A trip to Kojonup is a step back in time with its traditional country settlement of historic buildings and friendly people.
Kojonup is the gateway to Western Australia's rural great southern region. Its freshwater springs attracted European settlers in 1837 and the town still has the trademarks of a traditional country settlement, with historic buildings and friendly people.
Many country towns have faded into obscurity, but the Kojonup locals wanted their town to thrive, so they raised money and built Kodja Place to tell the story of their town. Its theme is "One Story, Many Voices" and includes the farm and reserve stories of early settlers. You can sit in a school bus, drive a ute and check out a snazzy shearing shed.
Built to strengthen reconciliation between the communities, Kodja Place has involved hundreds of locals. It shows black and white history side by side and reinforces an overall message of tolerance and unity. The building is shaped like the Noongar stone axe of the Aboriginal people and built from iron and earth.
It began when Penny Young wanted to set up a rose garden of purely Australian-bred blooms. Now there is a low rose maze divided into sections representing decades of the 20th century. The roses have great names, such as the Allies, Pacific Triumph, Onkaparinga and Babe. The maze follows the lives of three fictional women of the last century, one Aboriginal, one Italian, the other British. Their stories intertwine.
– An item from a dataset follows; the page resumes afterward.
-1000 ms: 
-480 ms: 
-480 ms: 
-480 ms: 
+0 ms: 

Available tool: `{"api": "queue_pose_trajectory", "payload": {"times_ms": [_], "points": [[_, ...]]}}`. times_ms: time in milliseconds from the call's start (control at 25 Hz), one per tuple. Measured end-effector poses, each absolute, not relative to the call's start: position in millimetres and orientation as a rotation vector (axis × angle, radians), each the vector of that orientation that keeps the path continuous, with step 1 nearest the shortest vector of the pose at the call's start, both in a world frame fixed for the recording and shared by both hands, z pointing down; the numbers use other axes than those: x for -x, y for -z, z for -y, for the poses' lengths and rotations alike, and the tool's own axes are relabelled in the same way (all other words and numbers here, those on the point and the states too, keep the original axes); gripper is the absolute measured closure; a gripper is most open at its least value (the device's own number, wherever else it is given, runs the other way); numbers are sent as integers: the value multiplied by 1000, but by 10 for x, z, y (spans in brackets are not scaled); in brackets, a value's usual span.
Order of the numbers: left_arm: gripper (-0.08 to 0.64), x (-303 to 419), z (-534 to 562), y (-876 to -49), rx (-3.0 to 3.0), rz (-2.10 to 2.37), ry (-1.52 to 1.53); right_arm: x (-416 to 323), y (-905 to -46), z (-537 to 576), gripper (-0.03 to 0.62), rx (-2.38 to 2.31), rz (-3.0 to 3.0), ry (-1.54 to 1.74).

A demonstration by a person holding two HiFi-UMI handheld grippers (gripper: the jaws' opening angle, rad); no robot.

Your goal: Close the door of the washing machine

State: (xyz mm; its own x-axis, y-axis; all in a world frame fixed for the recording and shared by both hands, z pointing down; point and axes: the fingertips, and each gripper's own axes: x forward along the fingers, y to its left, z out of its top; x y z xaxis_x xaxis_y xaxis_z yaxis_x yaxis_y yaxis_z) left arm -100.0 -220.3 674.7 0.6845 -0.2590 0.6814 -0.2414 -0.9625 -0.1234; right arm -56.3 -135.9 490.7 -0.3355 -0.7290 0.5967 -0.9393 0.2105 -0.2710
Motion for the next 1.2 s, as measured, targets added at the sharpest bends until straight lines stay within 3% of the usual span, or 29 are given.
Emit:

The Linear Gallery in the handle of the axe-shaped building features a 4m x 3m mural telling a story about the local land. Colours are symbolic: ochre stands for traditional Aboriginal beliefs, white means settlers, brown is for harvesting the land and green means replanting. Animal tracks which stop short show how settlers culled them.
Visitors can enjoy billy tea and damper made on a fire at a traditional Aboriginal campsite, complete with lean-to.
A replica of early government housing provided for Aboriginals is basically a tin shed which has no power, a wood stove and kerosene refrigerator. One ablutions block and one tap served the entire community. Conditions were grim. The last one was vacated in 1971 when some people had the luxury of running water and power for the first time.
Kojonup shire was the first in Western Australia to have a million sheep, so it is fitting that a shearing shed is represented.
One of the state's oldest surviving buildings overlooks the town spring. The military barracks were constructed in 1845 in the heart of town.
This joint venture between the local tourism association and Aboriginal community is a real success story and well worth a visit.